### Try it
In the listing below, how many lines contain the string "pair"? Reply with the number alone.

### Information provided
————————

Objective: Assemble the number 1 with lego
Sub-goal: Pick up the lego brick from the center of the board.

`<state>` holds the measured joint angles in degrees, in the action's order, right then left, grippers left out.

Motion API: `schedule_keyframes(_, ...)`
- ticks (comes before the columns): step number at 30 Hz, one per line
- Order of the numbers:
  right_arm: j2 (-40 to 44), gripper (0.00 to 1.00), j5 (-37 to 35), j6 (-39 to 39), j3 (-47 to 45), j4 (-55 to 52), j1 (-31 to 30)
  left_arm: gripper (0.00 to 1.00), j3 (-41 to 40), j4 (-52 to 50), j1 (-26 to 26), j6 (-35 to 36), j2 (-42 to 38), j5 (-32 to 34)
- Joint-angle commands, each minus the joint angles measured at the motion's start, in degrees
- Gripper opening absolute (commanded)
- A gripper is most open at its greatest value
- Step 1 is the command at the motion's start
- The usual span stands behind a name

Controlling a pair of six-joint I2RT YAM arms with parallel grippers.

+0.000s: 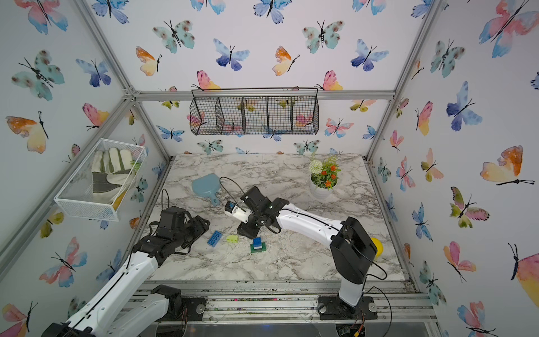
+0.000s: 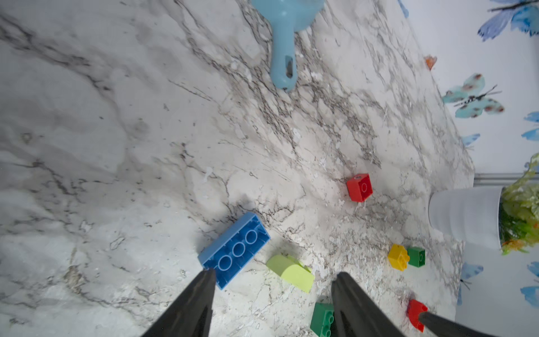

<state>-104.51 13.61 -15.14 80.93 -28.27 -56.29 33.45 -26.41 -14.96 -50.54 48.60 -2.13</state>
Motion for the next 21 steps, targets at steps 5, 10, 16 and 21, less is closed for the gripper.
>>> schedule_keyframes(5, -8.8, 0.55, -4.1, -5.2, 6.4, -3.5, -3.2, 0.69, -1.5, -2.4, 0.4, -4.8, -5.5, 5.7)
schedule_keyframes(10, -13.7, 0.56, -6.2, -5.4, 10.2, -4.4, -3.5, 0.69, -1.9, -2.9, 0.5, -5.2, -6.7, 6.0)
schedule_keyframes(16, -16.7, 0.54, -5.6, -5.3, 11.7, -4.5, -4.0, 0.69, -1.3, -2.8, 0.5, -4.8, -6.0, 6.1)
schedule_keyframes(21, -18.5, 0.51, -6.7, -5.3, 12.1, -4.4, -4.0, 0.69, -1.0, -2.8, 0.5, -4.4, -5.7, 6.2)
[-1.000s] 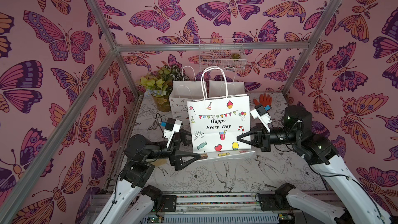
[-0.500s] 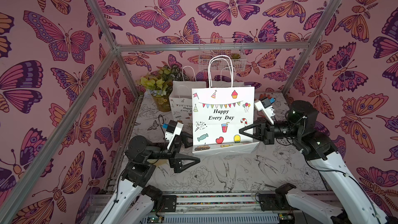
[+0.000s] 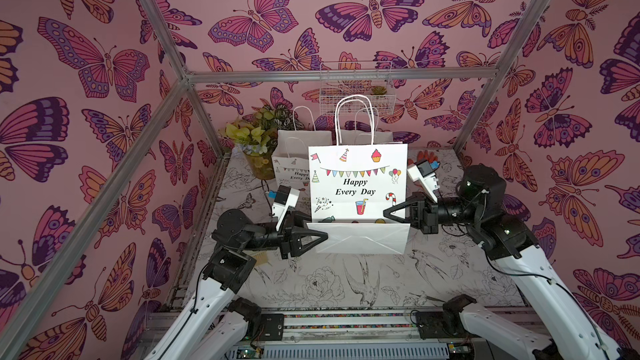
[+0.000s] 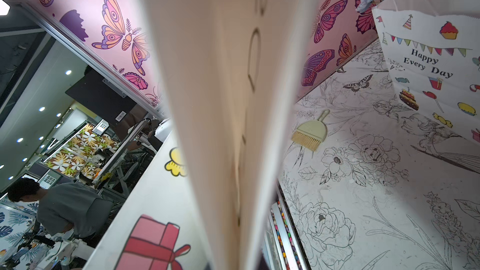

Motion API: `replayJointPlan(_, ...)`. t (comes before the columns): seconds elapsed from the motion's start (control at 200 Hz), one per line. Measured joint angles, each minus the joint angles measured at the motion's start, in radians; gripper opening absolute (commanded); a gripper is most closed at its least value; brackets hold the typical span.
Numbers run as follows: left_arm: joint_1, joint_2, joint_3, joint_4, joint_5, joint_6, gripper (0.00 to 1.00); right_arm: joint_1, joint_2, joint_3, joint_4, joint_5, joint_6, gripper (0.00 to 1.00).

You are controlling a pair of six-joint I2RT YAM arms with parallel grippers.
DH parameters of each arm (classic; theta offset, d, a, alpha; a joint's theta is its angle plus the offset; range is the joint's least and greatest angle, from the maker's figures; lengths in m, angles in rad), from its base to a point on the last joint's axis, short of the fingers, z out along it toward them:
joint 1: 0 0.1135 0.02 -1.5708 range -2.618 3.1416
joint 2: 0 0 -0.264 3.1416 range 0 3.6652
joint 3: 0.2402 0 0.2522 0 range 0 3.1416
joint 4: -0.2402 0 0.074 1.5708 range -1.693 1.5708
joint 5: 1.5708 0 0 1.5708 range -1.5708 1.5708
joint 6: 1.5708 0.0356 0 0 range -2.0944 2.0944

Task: Put away the paper bag
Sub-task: Press the paper bag.

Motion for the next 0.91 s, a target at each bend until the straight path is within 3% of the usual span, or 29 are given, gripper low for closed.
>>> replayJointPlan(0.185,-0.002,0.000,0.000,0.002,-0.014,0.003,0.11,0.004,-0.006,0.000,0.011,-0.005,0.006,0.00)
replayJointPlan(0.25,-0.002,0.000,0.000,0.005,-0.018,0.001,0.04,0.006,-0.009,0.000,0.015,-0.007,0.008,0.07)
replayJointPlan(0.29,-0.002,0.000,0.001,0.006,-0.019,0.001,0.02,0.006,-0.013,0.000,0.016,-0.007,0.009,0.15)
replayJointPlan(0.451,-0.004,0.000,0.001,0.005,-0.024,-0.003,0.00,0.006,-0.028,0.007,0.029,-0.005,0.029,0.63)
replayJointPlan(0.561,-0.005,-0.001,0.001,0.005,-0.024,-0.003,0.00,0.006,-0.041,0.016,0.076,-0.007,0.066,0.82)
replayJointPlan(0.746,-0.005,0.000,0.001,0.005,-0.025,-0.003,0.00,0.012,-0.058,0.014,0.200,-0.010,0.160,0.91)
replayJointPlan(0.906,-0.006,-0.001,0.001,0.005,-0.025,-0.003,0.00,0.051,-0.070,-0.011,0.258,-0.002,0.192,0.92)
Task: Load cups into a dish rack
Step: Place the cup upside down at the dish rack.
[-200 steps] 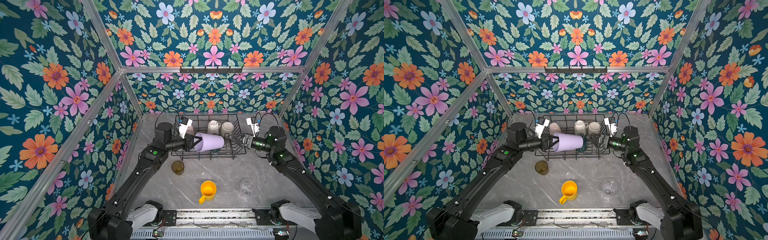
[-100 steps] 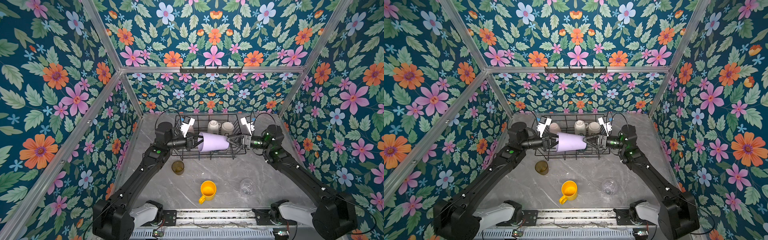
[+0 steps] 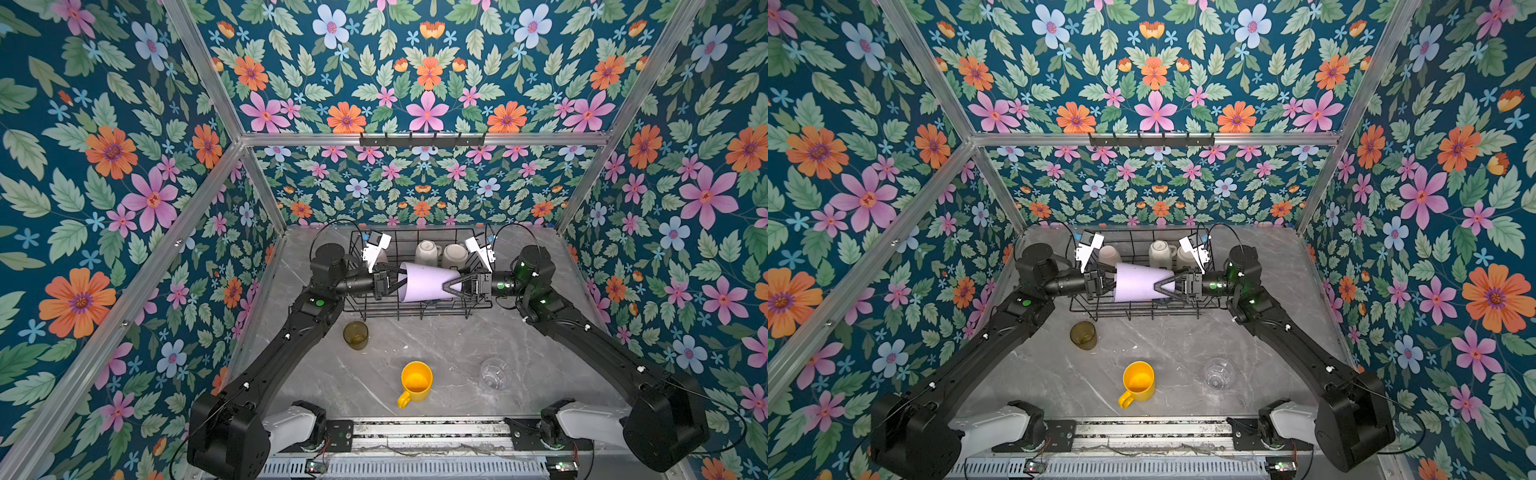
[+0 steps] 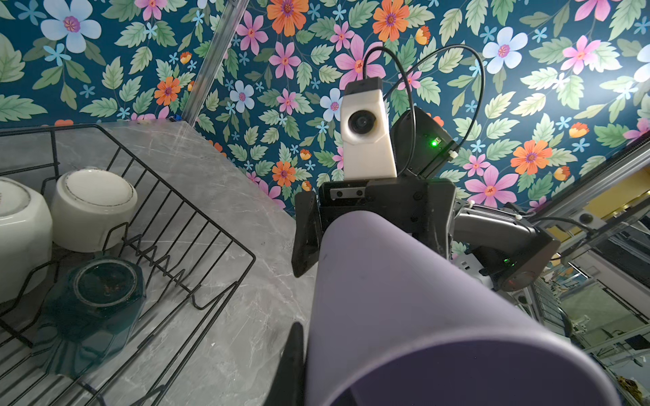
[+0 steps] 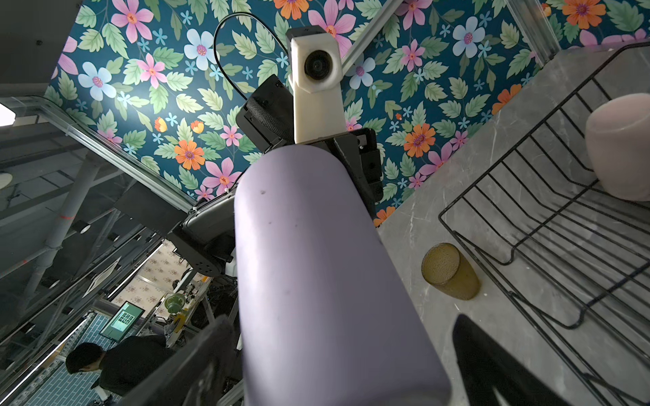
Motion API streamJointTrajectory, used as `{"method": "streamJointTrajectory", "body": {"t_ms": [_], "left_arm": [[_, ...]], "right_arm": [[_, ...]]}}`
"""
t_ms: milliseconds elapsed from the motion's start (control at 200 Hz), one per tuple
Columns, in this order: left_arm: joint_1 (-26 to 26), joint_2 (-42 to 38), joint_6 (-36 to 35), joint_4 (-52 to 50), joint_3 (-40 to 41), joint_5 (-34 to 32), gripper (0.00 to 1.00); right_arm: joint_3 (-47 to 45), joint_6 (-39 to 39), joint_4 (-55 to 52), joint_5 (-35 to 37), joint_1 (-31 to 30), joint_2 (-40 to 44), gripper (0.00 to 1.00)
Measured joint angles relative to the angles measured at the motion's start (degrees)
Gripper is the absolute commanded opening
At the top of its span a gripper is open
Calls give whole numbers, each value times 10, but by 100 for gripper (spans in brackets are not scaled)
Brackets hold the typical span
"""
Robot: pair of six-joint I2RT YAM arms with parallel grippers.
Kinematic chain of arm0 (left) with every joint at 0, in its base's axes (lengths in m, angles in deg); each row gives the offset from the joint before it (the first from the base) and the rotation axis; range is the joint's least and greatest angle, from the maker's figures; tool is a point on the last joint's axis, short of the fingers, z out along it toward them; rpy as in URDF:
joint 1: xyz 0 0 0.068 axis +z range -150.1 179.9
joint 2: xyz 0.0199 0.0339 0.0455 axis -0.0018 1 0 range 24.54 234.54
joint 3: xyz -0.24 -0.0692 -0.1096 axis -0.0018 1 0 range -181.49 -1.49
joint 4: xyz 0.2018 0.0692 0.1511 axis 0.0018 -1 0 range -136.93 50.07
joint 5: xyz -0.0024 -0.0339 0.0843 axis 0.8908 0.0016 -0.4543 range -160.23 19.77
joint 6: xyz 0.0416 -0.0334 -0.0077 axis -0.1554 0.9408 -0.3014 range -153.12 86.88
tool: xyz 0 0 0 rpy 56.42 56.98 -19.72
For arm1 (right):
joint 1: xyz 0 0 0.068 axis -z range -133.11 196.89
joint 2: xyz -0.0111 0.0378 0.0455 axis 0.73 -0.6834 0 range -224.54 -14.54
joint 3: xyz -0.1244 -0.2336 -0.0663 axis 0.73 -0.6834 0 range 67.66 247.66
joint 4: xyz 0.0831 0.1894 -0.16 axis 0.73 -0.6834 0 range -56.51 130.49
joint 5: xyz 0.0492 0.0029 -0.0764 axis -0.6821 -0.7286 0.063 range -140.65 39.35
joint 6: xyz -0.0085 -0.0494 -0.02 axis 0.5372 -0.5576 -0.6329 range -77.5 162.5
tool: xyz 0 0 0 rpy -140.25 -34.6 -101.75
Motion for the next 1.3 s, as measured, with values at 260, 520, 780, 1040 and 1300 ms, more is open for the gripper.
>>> {"method": "streamJointTrajectory", "body": {"t_ms": [260,520,780,1040,1300], "left_arm": [[0,3,4,7,1,3,0],[0,6,15,9,4,7,0],[0,6,17,11,6,8,0],[0,6,26,30,7,8,0],[0,7,34,41,8,9,0]], "right_arm": [[8,2,5,0,-17,-15,95],[9,17,23,1,-22,-23,92],[13,19,31,3,-30,-25,89],[13,19,30,3,-38,-28,91],[13,19,30,5,-40,-27,89]]}}
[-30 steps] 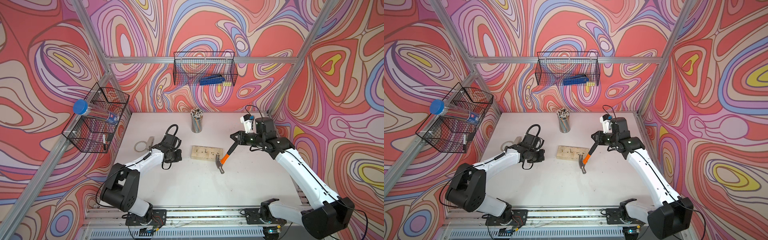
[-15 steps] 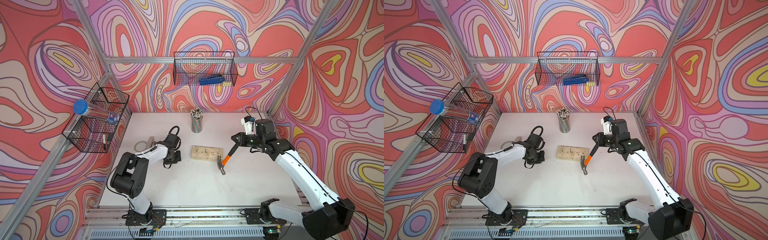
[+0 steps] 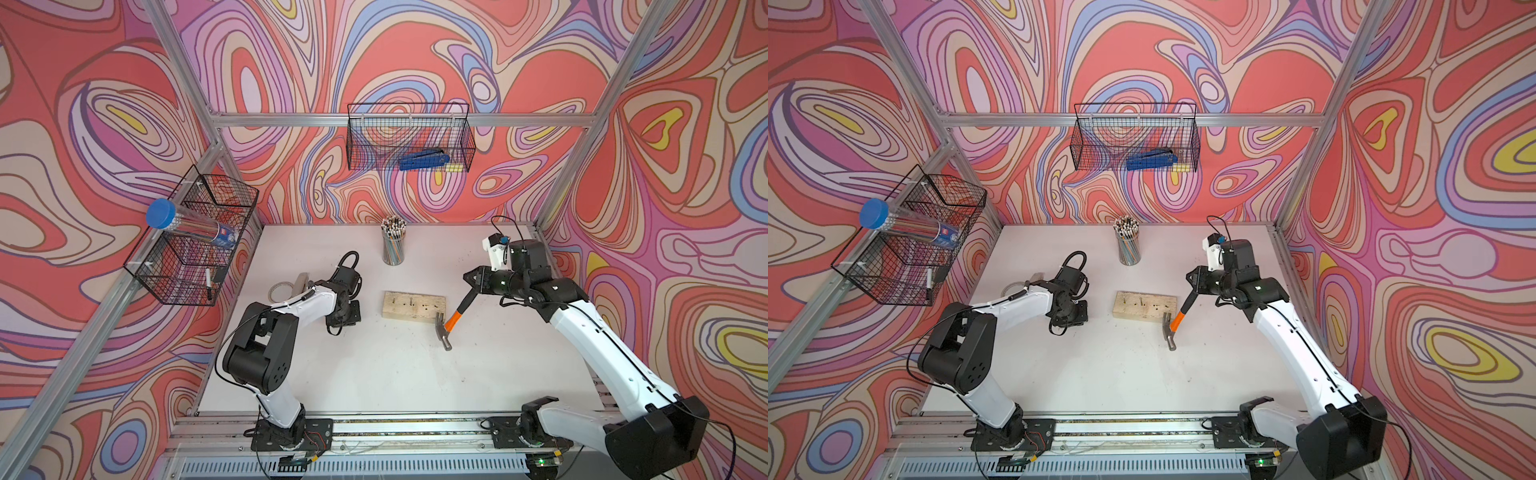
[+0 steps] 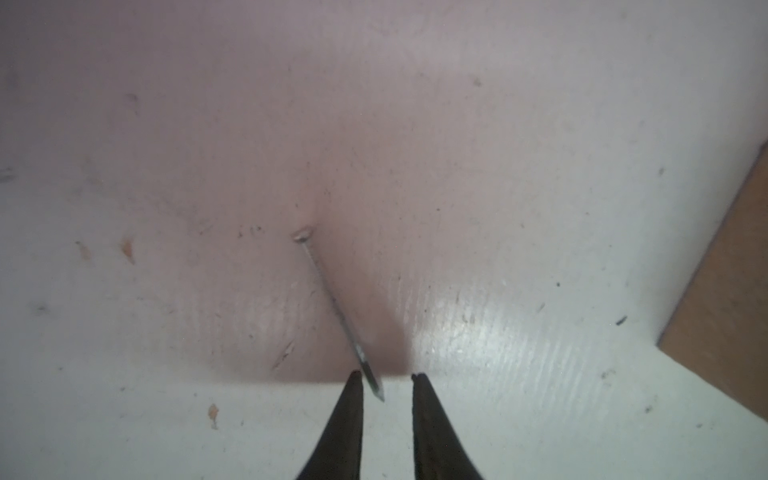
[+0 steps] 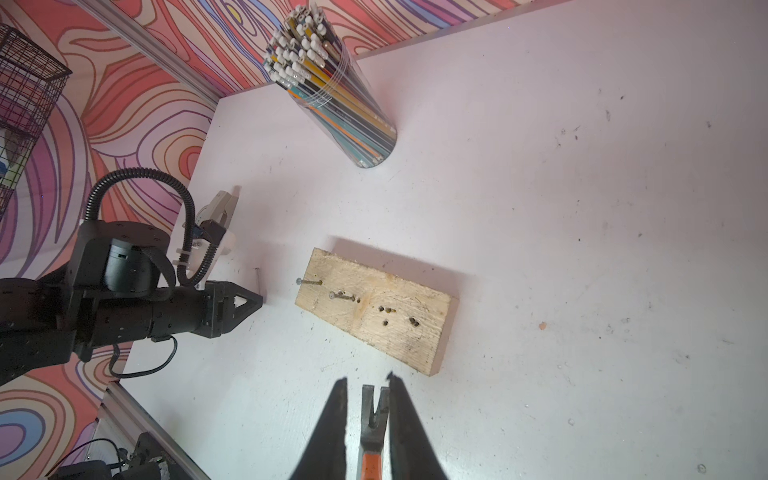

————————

### Completed exercise
3